Et, pour conclure à propos des causes "psychologiques" dont Michel Volle parle : mon père souffrait depuis des années de douleurs et malaises sur lesquels tous les médecins s'étaient cassé les dents. L'un d'eux, ça n'a pas manqué, a suggéré que c'était psychologique. Mon père lui a répondu : alors, docteur, si mon mal est imaginaire, prescrivez-moi un remède illusoire qui me soulage réellement !
Il me semble que l'une des "causes" de ce malentendu est probablement que l'on n'a pas appris à l'école à dire "je ne sais pas", et que c'est même très mal vu dans notre culture me semble-t-il (et encore plus dans les formations de médecin je suppose).

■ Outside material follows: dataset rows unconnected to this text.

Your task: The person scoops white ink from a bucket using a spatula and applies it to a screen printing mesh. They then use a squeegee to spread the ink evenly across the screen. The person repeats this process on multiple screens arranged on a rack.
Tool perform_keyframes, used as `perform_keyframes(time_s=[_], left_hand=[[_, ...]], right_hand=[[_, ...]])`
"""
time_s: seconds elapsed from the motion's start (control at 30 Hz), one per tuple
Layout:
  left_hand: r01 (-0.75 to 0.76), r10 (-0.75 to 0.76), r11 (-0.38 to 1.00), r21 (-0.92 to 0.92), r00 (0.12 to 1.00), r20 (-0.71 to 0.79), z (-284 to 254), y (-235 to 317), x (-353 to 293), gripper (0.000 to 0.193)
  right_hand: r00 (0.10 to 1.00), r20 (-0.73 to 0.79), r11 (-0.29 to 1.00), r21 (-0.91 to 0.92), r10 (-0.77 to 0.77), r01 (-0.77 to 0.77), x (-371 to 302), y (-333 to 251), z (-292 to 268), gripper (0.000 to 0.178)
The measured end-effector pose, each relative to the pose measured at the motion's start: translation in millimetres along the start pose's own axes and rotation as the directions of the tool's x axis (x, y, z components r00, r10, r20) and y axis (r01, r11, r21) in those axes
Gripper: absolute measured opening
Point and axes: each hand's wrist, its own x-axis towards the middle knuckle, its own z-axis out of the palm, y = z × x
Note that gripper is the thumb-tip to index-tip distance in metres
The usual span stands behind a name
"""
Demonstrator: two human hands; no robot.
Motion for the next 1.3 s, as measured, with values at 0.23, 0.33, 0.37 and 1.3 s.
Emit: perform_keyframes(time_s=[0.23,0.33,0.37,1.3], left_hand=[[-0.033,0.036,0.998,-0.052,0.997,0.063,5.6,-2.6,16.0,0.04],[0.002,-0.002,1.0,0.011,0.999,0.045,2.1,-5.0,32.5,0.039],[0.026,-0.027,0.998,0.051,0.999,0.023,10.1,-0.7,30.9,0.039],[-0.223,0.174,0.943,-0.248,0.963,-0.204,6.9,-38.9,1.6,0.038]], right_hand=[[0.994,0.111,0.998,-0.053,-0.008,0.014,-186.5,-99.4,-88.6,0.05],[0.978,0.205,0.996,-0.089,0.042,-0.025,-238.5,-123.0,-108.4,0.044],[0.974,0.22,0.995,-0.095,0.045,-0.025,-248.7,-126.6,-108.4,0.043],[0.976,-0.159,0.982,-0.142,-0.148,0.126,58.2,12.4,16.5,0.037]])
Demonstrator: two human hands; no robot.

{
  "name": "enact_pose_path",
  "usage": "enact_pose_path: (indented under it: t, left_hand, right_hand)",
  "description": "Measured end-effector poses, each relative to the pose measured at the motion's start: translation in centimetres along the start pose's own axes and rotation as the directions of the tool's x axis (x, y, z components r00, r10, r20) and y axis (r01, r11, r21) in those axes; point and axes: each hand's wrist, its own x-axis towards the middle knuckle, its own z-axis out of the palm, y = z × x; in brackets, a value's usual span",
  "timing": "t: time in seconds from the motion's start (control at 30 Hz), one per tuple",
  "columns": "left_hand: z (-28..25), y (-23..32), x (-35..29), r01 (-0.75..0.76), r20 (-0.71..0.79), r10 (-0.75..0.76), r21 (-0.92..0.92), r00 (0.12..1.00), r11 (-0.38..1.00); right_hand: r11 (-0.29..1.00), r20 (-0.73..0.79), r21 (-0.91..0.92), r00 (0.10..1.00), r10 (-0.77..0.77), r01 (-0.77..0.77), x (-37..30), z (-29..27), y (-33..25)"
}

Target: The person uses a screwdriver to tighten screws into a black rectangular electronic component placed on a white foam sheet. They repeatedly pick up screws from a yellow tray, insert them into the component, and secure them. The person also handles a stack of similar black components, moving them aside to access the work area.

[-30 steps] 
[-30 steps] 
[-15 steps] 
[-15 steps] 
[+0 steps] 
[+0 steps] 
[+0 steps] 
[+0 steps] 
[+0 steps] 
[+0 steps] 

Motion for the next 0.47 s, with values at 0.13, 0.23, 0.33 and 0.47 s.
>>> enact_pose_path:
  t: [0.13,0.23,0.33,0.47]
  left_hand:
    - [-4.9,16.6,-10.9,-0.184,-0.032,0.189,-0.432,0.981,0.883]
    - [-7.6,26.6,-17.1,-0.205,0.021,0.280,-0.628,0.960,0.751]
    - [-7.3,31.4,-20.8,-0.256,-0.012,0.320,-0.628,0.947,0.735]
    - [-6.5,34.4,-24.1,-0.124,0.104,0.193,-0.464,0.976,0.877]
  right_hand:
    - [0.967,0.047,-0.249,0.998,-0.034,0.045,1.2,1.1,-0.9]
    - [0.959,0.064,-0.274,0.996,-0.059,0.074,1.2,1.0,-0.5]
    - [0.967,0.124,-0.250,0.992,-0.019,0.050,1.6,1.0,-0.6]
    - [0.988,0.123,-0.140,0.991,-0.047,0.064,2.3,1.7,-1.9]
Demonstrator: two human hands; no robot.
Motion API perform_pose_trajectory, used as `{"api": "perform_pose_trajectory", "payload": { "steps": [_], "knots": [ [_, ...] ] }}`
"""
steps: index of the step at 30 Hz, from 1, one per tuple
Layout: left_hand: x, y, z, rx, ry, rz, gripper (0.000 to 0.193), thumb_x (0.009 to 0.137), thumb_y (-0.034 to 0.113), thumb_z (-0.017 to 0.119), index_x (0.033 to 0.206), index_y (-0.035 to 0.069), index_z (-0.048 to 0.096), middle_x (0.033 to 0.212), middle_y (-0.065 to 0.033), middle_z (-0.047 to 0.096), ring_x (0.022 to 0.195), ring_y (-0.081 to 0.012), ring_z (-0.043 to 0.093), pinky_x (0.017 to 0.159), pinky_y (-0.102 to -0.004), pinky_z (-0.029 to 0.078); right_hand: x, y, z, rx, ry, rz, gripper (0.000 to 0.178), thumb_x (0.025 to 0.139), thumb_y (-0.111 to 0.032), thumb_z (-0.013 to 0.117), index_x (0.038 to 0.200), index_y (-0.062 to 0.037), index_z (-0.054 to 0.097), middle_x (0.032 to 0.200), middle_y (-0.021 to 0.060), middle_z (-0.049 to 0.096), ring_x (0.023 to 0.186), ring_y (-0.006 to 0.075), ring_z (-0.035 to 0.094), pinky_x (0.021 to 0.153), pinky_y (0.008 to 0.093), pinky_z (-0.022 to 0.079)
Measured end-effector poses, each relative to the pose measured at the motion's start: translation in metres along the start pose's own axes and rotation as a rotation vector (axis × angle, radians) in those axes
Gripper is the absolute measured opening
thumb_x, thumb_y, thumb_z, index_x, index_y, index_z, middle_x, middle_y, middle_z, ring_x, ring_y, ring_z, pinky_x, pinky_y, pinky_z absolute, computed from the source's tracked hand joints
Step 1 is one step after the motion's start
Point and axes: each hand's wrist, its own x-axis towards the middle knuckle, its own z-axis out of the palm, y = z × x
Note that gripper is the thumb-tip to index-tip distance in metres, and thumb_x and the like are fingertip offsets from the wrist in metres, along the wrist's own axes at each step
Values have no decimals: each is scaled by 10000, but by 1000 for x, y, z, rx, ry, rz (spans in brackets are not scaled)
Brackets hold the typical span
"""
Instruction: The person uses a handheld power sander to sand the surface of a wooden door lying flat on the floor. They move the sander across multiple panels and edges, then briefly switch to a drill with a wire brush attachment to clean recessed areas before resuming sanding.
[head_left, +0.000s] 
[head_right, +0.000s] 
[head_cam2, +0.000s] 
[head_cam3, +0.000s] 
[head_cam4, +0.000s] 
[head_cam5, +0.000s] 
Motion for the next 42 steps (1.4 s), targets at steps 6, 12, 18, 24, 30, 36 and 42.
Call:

Le jour ou un professionnel osera sans honte dire "votre situation échappe à mon expérience et à mes connaissances, cherchons ensemble ou cherchez ailleurs", face à un client, un collègue, un collaborateur, il y aura moins de donneurs de leçons et un peu plus d'intelligence collective.
RépondreSupprimerN'oubliez pas que les professions médicales ont une obligation de moyens et non de résultat (ce qui se conçoit en santé, on n'est pas chez un garagiste) : ça aide à affirmer des conneries.